▸ **TASK GOAL**
Going through the lines below, tally those that include "robot", and give only the number.

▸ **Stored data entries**
--

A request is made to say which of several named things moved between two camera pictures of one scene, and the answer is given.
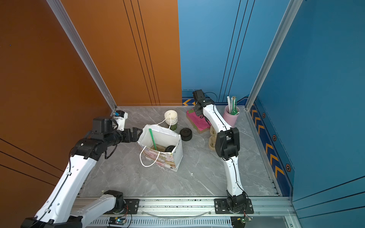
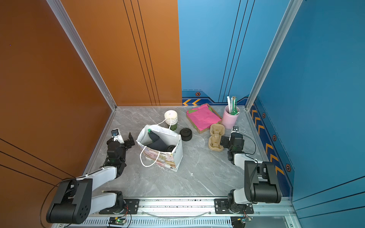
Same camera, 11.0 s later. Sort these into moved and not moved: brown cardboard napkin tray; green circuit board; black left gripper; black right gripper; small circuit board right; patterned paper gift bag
Moved: black left gripper; black right gripper
Not moved: brown cardboard napkin tray; patterned paper gift bag; small circuit board right; green circuit board
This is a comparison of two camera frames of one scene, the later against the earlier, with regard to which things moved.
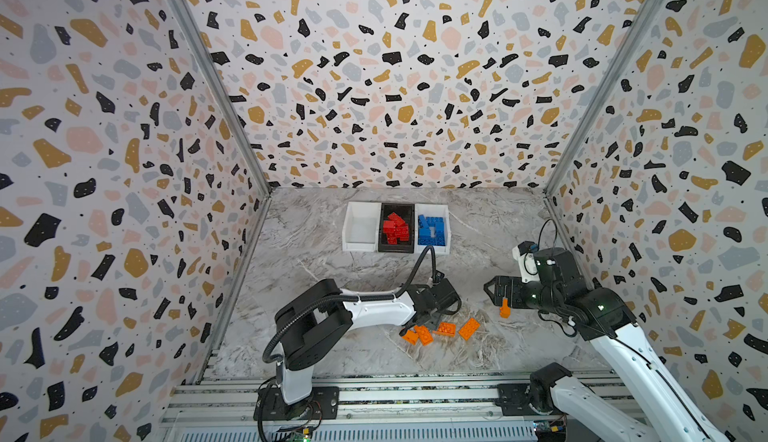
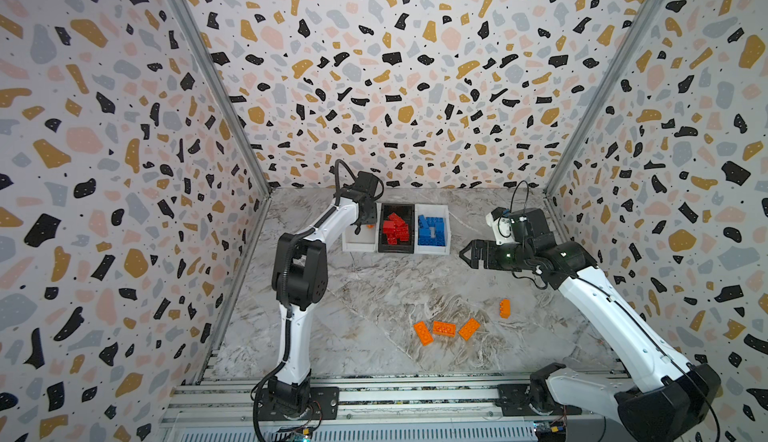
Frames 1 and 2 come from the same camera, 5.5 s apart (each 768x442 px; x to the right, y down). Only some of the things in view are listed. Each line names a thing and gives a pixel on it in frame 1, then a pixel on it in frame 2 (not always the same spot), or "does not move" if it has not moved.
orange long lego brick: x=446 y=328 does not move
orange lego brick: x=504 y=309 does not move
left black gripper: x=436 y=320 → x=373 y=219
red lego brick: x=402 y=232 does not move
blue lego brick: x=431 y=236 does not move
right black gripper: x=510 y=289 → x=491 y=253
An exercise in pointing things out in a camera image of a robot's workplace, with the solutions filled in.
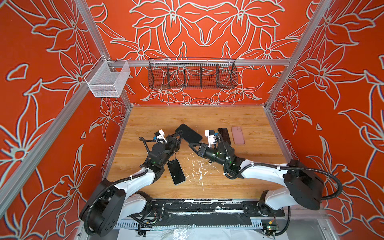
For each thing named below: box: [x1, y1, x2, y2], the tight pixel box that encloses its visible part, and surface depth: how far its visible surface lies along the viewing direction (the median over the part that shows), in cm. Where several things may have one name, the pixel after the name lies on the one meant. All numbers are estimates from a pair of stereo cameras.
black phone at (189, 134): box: [175, 123, 203, 143], surface depth 78 cm
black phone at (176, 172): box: [167, 159, 186, 185], surface depth 86 cm
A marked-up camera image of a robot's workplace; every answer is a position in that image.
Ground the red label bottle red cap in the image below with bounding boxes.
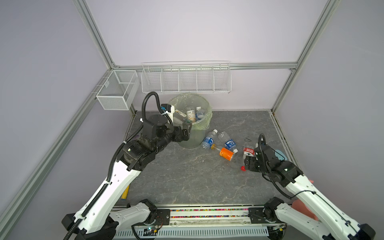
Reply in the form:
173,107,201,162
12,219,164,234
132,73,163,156
241,143,256,172

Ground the clear square bottle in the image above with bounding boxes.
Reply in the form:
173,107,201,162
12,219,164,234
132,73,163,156
175,110,187,119

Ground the white label milky bottle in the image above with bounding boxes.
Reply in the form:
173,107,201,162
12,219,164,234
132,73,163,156
187,107,196,122

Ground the orange label juice bottle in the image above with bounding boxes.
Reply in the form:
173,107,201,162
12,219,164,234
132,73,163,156
211,144,235,161

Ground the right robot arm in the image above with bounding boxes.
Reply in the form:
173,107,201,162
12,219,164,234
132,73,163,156
244,144,376,240

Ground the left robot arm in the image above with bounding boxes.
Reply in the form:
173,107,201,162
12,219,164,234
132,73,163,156
62,115,192,240

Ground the green mesh trash bin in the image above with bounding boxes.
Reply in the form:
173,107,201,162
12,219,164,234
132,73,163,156
169,93,213,149

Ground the light blue trowel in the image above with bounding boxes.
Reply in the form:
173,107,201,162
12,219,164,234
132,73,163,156
275,150,287,161

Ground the pink watering can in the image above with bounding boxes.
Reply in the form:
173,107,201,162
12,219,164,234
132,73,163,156
292,199,319,221

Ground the small white mesh basket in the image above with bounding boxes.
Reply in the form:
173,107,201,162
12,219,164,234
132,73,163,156
96,70,140,111

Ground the blue yellow garden fork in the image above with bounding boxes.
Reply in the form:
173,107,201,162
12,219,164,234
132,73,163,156
121,185,130,200

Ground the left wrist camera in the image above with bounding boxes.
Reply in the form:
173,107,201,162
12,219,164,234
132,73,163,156
161,104,175,124

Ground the long white wire shelf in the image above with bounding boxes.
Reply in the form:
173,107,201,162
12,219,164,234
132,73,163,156
141,61,232,94

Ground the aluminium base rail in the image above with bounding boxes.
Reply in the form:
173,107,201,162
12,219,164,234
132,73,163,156
110,204,289,229

--

▸ **REPLY**
4